MATERIAL PROVIDED:
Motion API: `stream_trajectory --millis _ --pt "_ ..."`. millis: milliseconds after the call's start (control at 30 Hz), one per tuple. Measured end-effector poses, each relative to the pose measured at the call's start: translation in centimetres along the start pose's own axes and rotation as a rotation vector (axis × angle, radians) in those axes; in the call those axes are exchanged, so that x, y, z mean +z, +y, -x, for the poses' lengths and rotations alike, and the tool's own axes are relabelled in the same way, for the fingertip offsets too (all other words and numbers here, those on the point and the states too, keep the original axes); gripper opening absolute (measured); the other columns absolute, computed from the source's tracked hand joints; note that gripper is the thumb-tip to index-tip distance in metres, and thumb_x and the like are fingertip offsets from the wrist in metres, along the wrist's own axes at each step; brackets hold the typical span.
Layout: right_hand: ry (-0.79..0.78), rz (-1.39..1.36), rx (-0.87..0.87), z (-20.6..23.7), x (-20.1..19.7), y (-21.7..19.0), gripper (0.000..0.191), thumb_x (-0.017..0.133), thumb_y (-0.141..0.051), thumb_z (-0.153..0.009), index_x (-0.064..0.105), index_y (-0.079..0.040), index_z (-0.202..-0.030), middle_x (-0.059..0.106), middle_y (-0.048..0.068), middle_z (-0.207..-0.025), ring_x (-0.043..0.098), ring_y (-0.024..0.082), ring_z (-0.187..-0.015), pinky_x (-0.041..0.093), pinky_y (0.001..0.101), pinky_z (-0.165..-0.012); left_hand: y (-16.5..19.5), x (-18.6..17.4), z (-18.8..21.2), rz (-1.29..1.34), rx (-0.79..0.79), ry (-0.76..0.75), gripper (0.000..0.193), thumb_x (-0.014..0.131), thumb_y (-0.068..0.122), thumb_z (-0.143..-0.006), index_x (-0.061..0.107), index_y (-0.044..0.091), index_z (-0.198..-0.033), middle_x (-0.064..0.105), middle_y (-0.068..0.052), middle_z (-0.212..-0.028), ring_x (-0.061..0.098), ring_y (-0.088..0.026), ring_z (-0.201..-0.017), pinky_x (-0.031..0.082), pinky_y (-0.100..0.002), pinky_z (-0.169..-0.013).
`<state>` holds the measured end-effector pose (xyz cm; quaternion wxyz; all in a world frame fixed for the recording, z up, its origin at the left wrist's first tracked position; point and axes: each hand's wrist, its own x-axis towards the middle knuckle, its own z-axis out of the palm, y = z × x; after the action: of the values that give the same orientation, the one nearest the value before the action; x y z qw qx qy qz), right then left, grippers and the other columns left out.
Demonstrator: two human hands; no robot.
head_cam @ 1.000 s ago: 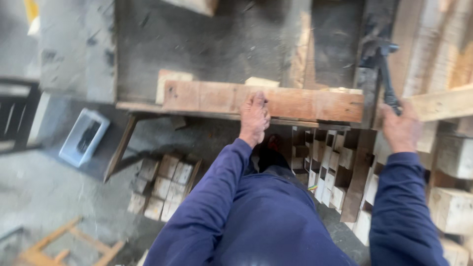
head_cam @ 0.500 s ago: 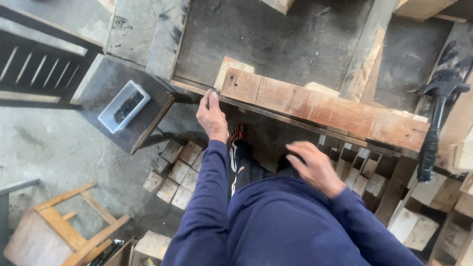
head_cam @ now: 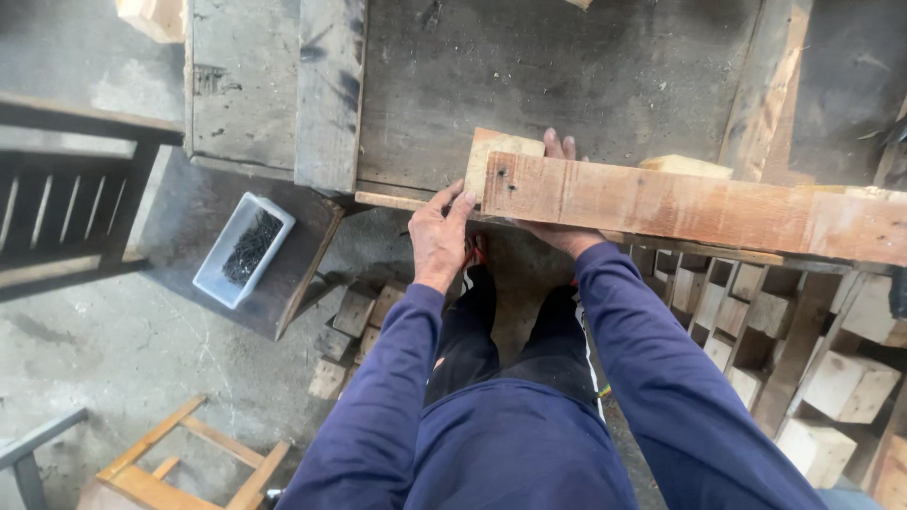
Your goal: The person assembles wooden pieces by aligning smaller blocks onto a longer plank and securing them with nails. They repeatedly pick up nails from a container, position the wood, and hammer the nails into place.
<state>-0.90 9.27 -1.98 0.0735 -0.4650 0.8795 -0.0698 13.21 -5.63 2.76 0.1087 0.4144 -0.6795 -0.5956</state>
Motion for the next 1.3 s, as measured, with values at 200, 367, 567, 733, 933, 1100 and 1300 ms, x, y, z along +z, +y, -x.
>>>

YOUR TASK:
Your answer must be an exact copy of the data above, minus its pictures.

EXERCISE SOLUTION:
Motion API: `stream_trajectory --millis _ --pt "_ ..."`. millis: milliseconds after the call's start (control at 30 Hz), one per tuple. Measured end-effector poses, each relative to the pose measured at the call's start: translation in centimetres along the start pose's own axes and rotation as a rotation vector (axis × angle, radians) in those axes; in the call those axes are exchanged, so that x, y, z mean +z, +y, -x, for the poses' lengths and rotations alike, and the tool's own axes are relabelled in the same way, for the fingertip offsets too (all other words and numbers here, those on the point and the states too, keep the original axes); gripper opening absolute (measured); the other columns absolute, computed from the source's tracked hand joints; note that gripper is the thumb-tip to index-tip distance in metres, and thumb_x and the like are fingertip offsets from the wrist in metres, along the wrist's own axes at each step; brackets hold the typical span.
Layout: right_hand: ry (-0.79..0.78), rz (-1.39..1.36), rx (-0.87..0.87), z (-20.6..23.7), x (-20.1..19.7), y (-21.7..19.0), gripper (0.000..0.191), thumb_x (-0.017..0.133), thumb_y (-0.141..0.051), thumb_z (-0.153..0.009), index_x (-0.064..0.105), index_y (-0.079..0.040), index_z (-0.202..-0.030), middle_x (-0.059..0.106), middle_y (-0.048..0.068), middle_z (-0.207..-0.025), ring_x (-0.043..0.098), ring_y (-0.024..0.082), ring_z (-0.187..-0.015), pinky_x (-0.041..0.093), pinky_y (0.001..0.101), pinky_z (-0.165..-0.012); left_hand: y (-16.5..19.5), x (-18.6..17.4), z (-18.8..21.2), rz (-1.29..1.34), rx (-0.79..0.79), ry (-0.76..0.75), gripper (0.000..0.193), thumb_x (-0.014..0.131), thumb_y (-0.068..0.122), thumb_z (-0.143..-0.006), index_x (-0.061..0.107), index_y (-0.044..0.091), index_z (-0.198..-0.033), middle_x (-0.064..0.105), middle_y (-0.068..0.052), middle_z (-0.212..-0.028), ring_x (-0.061..0.098), ring_y (-0.088..0.026), ring_z (-0.201..-0.017), pinky_x (-0.031..0.082), pinky_y (-0.100..0.002), pinky_z (-0.169..-0.013).
`<state>` holds the measured end-effector pose (xyz cm; quaternion wxyz; all in a world frame fixed for the recording, z up, its origin at the left wrist's first tracked position; point and axes: each hand's wrist, its own x-axis towards the middle knuckle, its own z-axis out of the palm, y = z × x; after the action: of the values that give the same orientation, the one nearest the value before the action; x y z qw qx qy qz), right then left, grippers and the other columns left out.
Demonstrator: two human hands; no robot.
head_cam @ 1.000 s ago: 
head_cam @ 0.500 s ago: 
head_cam @ now: 
Your goal: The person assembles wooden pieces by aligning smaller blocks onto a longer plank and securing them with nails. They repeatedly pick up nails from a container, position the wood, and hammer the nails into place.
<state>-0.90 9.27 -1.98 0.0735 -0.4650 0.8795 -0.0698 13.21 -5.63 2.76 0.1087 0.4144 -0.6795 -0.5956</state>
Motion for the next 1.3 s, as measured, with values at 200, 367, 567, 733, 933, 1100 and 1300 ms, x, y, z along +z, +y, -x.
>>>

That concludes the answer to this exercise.